TASK BRIEF:
The lines from the start of the records through the one containing "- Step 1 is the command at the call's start" are to be restated word for word; please include both ends.
DATA FOR THE TASK section start
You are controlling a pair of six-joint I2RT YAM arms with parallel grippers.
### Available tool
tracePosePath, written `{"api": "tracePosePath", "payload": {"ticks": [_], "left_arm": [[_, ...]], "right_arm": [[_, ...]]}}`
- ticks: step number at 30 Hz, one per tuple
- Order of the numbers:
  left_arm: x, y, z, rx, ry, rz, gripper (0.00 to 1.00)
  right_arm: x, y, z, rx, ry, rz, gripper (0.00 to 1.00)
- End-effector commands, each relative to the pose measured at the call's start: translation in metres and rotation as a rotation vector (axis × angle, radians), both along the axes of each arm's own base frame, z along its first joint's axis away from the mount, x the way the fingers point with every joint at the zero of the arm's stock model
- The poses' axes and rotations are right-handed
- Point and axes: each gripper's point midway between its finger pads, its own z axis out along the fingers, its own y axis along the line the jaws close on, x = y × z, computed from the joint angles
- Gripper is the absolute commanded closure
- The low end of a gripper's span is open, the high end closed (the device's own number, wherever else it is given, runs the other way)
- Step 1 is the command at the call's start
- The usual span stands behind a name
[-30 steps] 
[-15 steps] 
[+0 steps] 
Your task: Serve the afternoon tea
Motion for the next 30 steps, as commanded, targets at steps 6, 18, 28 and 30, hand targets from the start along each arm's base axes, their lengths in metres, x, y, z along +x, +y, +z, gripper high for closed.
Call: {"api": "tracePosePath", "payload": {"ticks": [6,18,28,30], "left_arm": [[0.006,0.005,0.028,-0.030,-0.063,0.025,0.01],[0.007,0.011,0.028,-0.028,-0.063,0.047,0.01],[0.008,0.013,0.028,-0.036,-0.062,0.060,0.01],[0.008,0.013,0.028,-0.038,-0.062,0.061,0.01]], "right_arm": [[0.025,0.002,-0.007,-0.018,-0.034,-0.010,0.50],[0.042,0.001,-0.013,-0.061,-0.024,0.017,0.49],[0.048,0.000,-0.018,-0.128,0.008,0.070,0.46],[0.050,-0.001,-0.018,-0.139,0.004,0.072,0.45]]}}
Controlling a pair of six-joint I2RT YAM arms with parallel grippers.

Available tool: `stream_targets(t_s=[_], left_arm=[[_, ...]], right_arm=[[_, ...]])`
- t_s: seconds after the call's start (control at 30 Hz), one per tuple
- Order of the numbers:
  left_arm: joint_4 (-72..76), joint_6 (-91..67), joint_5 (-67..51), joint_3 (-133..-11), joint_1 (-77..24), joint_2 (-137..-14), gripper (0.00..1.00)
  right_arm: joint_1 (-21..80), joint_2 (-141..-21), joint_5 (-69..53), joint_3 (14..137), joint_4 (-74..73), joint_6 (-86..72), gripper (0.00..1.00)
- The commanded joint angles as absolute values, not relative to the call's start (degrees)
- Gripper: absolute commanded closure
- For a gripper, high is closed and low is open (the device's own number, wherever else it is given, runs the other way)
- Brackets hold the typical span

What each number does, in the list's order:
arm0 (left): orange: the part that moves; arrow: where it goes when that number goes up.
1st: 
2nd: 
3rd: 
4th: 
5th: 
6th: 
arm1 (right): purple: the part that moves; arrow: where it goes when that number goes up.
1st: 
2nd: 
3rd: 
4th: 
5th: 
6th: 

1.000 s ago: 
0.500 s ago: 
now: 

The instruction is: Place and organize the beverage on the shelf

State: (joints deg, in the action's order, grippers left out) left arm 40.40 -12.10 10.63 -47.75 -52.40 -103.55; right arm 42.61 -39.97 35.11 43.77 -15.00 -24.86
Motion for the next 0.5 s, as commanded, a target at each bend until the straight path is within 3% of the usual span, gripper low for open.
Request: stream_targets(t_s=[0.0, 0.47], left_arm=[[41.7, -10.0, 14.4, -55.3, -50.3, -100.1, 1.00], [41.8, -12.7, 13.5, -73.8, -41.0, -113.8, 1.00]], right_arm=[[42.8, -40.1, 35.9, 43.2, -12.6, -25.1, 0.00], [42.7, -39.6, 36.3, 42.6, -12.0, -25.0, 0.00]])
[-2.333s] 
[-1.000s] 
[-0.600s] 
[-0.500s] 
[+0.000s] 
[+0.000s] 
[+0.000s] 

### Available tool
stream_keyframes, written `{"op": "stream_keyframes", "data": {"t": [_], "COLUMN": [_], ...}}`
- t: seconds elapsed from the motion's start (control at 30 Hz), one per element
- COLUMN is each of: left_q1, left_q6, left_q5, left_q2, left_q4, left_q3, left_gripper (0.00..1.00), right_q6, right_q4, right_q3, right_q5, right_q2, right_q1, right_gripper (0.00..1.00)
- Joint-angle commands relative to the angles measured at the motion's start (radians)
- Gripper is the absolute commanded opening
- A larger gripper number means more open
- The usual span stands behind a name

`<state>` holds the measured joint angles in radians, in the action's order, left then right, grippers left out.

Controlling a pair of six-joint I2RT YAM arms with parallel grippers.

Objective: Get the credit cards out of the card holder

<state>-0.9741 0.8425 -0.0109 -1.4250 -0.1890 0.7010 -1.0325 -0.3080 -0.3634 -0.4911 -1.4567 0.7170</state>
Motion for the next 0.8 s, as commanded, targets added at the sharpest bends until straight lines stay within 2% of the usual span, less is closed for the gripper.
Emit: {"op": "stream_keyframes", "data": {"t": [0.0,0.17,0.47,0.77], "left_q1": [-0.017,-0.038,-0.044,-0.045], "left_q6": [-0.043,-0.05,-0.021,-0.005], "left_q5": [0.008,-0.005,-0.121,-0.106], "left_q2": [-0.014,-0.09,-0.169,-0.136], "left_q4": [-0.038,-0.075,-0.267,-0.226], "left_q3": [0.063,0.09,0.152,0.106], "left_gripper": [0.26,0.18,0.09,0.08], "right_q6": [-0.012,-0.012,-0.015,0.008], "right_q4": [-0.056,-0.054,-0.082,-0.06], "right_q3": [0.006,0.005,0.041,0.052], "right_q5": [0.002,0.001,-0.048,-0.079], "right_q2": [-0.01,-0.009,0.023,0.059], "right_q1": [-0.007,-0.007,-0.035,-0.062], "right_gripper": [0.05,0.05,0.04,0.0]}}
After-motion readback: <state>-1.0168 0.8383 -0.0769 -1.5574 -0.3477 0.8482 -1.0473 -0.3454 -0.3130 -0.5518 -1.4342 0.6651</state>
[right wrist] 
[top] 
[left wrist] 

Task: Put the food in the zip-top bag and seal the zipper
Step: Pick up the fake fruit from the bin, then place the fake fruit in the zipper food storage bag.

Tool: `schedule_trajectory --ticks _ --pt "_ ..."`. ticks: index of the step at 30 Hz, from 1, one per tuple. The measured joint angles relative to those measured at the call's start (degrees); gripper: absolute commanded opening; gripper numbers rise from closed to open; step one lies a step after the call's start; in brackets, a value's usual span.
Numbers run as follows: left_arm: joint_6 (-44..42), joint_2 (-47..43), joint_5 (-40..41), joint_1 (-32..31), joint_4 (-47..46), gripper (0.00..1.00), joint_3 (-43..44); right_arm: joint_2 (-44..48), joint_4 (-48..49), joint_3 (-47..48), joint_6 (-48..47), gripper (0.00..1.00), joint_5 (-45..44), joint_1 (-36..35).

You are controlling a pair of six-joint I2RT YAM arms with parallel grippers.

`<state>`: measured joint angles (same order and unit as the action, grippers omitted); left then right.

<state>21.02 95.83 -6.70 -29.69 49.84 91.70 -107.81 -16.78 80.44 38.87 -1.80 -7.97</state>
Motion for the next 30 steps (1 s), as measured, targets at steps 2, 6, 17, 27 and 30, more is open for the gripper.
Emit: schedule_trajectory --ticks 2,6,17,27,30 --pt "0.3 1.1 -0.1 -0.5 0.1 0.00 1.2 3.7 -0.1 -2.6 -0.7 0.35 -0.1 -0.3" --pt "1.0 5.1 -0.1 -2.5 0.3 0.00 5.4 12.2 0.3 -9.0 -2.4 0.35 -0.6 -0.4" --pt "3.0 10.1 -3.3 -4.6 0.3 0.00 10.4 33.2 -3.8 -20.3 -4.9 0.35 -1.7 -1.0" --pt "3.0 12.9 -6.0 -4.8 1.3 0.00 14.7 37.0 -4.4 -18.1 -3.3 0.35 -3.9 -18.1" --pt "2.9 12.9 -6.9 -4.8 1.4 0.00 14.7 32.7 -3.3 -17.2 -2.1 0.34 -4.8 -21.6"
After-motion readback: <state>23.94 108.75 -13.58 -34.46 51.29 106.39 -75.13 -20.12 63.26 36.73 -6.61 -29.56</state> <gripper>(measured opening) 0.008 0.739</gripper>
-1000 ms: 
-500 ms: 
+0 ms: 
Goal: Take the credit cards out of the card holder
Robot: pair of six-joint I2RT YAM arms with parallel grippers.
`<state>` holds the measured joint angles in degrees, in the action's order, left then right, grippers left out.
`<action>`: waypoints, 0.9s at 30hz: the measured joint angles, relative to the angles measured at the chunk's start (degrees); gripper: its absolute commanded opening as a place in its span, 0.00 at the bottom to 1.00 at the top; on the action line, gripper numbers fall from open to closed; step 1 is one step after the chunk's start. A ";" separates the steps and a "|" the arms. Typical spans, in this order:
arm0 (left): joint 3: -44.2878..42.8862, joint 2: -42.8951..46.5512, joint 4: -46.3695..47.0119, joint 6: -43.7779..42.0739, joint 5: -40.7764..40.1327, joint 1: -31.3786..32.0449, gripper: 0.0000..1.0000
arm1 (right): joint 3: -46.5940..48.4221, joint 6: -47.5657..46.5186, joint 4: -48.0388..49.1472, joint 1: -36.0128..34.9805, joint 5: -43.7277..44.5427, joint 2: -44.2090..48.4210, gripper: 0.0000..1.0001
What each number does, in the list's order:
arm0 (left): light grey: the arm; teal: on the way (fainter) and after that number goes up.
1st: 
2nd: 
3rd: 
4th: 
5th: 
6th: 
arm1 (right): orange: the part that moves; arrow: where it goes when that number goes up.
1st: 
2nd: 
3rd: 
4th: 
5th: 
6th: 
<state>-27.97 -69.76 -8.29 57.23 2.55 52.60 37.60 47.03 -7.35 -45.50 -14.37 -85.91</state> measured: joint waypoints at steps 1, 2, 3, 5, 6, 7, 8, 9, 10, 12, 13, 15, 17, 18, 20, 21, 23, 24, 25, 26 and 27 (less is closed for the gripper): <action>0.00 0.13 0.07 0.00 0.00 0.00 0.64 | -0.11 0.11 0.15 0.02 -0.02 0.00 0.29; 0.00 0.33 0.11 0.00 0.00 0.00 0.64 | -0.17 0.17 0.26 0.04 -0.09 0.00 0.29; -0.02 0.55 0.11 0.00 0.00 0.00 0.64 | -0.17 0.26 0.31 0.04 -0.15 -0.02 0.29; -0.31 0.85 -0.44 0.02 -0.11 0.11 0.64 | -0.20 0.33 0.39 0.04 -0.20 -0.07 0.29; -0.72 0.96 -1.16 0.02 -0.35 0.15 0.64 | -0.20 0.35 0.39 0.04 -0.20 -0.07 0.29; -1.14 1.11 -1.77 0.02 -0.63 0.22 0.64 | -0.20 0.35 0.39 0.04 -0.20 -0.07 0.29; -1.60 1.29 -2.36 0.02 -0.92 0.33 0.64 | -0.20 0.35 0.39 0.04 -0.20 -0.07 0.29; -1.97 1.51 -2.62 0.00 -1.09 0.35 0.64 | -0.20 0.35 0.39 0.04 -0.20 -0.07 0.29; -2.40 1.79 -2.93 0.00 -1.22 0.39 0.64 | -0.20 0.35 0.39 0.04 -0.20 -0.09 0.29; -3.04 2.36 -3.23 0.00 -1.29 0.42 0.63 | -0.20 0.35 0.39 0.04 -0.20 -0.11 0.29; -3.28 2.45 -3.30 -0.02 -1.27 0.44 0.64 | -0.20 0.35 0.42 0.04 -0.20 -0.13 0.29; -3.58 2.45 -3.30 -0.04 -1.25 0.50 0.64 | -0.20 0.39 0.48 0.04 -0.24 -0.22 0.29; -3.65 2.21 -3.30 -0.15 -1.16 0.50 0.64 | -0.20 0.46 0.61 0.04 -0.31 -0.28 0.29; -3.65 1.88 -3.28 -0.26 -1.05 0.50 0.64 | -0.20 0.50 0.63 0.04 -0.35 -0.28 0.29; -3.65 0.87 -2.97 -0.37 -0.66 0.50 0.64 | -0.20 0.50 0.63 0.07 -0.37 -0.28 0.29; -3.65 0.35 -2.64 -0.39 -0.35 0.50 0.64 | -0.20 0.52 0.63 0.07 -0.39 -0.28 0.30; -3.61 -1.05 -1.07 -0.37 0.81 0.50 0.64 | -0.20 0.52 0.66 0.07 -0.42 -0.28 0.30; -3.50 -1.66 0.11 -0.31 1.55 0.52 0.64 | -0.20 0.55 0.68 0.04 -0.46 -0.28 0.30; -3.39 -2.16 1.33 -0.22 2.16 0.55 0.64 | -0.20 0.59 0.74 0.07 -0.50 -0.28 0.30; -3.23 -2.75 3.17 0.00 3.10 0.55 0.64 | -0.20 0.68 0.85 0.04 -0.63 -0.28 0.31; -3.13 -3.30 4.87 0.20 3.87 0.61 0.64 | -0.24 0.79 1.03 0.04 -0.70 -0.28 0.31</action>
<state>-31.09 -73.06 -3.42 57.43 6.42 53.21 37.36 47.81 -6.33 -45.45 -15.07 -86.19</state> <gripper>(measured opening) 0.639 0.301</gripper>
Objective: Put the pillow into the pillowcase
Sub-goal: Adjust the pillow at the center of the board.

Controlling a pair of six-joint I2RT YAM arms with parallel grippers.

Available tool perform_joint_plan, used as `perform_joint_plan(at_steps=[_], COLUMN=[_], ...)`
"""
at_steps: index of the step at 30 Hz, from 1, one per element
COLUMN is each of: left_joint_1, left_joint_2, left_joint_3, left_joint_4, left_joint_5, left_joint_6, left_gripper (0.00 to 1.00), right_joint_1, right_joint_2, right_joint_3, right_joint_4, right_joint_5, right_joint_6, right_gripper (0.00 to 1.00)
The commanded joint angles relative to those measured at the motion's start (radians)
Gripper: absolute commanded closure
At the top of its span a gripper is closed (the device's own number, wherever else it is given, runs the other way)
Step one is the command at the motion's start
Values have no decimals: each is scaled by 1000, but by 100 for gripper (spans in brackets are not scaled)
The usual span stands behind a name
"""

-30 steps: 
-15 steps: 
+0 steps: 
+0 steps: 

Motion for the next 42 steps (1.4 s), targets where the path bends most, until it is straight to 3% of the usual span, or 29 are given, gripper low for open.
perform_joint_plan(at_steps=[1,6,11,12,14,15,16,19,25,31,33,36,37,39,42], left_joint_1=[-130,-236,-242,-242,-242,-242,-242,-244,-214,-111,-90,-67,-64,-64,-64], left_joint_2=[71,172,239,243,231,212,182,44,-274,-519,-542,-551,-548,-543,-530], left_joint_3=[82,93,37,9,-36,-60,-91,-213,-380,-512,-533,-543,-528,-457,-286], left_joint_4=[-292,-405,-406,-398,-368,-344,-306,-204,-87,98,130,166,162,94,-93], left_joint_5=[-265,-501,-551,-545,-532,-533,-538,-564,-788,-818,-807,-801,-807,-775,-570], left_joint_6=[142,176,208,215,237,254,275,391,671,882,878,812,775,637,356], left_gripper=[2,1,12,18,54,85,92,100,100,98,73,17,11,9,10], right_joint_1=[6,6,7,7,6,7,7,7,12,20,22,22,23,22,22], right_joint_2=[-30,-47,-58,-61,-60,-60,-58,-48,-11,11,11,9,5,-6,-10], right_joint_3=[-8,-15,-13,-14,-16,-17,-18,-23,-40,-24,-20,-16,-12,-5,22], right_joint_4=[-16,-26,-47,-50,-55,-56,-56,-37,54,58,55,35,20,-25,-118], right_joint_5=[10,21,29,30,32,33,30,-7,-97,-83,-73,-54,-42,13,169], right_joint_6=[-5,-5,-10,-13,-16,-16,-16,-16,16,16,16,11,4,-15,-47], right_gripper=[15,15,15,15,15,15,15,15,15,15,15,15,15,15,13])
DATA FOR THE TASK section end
WRITTEN ANSWER:
You are controlling a pair of six-joint I2RT YAM arms with parallel grippers.
### Available tool
tracePosePath, written `{"api": "tracePosePath", "payload": {"ticks": [_], "left_arm": [[_, ...]], "right_arm": [[_, ...]]}}`
- ticks: step number at 30 Hz, one per tuple
- Order of the numbers:
  left_arm: x, y, z, rx, ry, rz, gripper (0.00 to 1.00)
  right_arm: x, y, z, rx, ry, rz, gripper (0.00 to 1.00)
- End-effector commands, each relative to the pose measured at the call's start: translation in metres and rotation as a rotation vector (axis × angle, radians), both along the axes of each arm's own base frame, z along its first joint's axis away from the mount, x the way the fingers point with every joint at the zero of the arm's stock model
- The poses' axes and rotations are right-handed
- Point and axes: each gripper's point midway between its finger pads, its own z axis out along the fingers, its own y axis along the line the jaws close on, x = y × z, computed from the joint angles
- Gripper is the absolute commanded closure
- The low end of a gripper's span is open, the high end closed (the device's own number, wherever else it is given, runs the other way)
- Step 1 is the command at the call's start

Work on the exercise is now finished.